Return the count of lines in the records that include the string "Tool", and nothing besides it.

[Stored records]
━━━━━━━━━━

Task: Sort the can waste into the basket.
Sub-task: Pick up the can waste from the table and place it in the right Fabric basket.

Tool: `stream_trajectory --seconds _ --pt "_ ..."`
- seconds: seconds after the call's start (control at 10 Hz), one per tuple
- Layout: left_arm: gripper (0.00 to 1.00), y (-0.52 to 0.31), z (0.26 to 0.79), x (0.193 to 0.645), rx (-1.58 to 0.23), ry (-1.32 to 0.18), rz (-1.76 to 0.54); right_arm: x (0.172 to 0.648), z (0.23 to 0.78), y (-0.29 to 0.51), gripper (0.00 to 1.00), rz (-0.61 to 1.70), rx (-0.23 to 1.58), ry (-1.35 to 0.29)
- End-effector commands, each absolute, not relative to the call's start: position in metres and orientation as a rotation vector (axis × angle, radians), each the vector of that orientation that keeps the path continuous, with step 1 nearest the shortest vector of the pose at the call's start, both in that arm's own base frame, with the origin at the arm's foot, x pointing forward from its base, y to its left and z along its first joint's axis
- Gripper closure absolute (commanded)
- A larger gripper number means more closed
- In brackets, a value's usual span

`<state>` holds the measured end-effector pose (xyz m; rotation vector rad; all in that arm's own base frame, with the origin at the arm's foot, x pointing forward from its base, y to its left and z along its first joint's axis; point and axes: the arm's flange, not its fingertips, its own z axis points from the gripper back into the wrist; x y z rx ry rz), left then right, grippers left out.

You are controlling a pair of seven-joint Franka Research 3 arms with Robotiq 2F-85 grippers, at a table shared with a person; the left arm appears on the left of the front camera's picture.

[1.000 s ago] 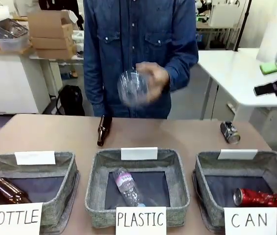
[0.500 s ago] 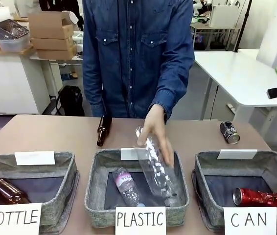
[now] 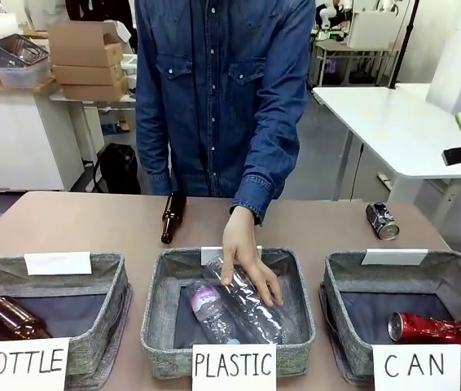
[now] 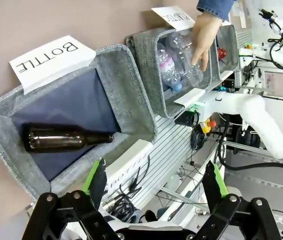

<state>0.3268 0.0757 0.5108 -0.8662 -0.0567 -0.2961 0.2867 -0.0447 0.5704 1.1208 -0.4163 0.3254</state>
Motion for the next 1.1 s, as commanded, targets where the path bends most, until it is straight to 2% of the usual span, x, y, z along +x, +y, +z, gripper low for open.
stream_trajectory --seconds 0.0,0.4,0.5,0.6,0.8,0.9,1.0 --pt "0.0 0.08 0.51 0.328 -0.859 -0.067 -0.312 0.286 0.571 -0.044 0.0 0.341 1.12 -0.414" --pt "0.0 0.08 0.51 0.328 -0.859 -0.067 -0.312 0.287 0.57 -0.045 0.0 0.325 1.121 -0.416" --pt "0.0 0.08 0.51 0.328 -0.859 -0.067 -0.312 0.291 0.567 -0.036 0.0 0.315 0.699 -0.456" --pt "0.0 0.08 0.51 0.328 -0.859 -0.067 -0.312 0.298 0.558 -0.03 0.0 0.319 0.368 -0.373" --pt "0.0 0.08 0.51 0.328 -0.859 -0.067 -0.312 0.297 0.543 -0.035 0.0 0.293 0.2 -0.306" --pt "0.0 0.08 0.51 0.328 -0.859 -0.067 -0.312 0.287 0.543 -0.044 0.0 0.225 0.163 -0.342" --pt "0.0 0.08 0.51 0.328 -0.859 -0.067 -0.312 0.267 0.556 -0.045 0.0 0.122 0.266 -0.56"
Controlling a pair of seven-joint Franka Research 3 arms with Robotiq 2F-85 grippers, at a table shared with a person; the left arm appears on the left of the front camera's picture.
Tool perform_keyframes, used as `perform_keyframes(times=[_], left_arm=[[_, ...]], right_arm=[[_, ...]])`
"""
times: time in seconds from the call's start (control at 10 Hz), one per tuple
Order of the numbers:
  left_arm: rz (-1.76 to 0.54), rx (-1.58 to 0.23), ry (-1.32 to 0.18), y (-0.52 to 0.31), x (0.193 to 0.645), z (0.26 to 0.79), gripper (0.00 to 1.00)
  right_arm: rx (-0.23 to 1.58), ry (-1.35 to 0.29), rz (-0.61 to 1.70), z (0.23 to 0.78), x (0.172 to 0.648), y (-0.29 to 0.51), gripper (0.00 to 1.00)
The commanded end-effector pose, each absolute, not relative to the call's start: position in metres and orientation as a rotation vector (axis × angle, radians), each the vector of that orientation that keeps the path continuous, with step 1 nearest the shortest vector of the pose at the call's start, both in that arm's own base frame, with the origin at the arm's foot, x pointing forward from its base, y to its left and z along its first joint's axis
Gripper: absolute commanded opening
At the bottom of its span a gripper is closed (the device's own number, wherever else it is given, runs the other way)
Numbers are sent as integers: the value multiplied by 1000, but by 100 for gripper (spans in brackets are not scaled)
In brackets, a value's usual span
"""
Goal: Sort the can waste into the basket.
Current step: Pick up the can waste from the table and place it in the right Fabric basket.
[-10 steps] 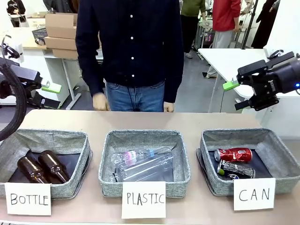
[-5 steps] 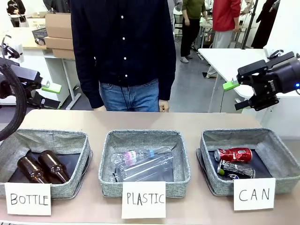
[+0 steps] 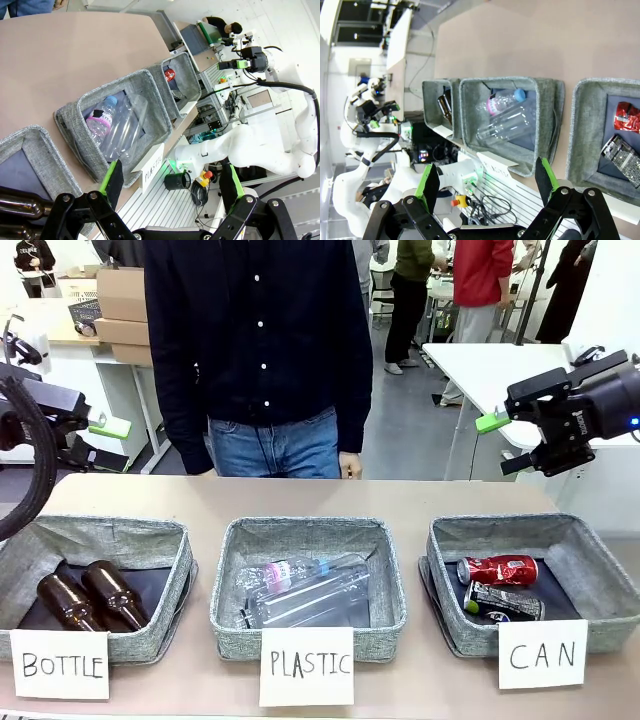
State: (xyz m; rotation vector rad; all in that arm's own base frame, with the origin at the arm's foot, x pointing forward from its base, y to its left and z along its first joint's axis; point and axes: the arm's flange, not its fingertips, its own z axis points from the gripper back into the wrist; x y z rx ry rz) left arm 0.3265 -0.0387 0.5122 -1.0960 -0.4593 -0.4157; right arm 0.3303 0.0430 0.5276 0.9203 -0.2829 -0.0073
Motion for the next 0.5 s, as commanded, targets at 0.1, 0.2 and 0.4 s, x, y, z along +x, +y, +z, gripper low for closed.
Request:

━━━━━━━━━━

RESPONSE:
2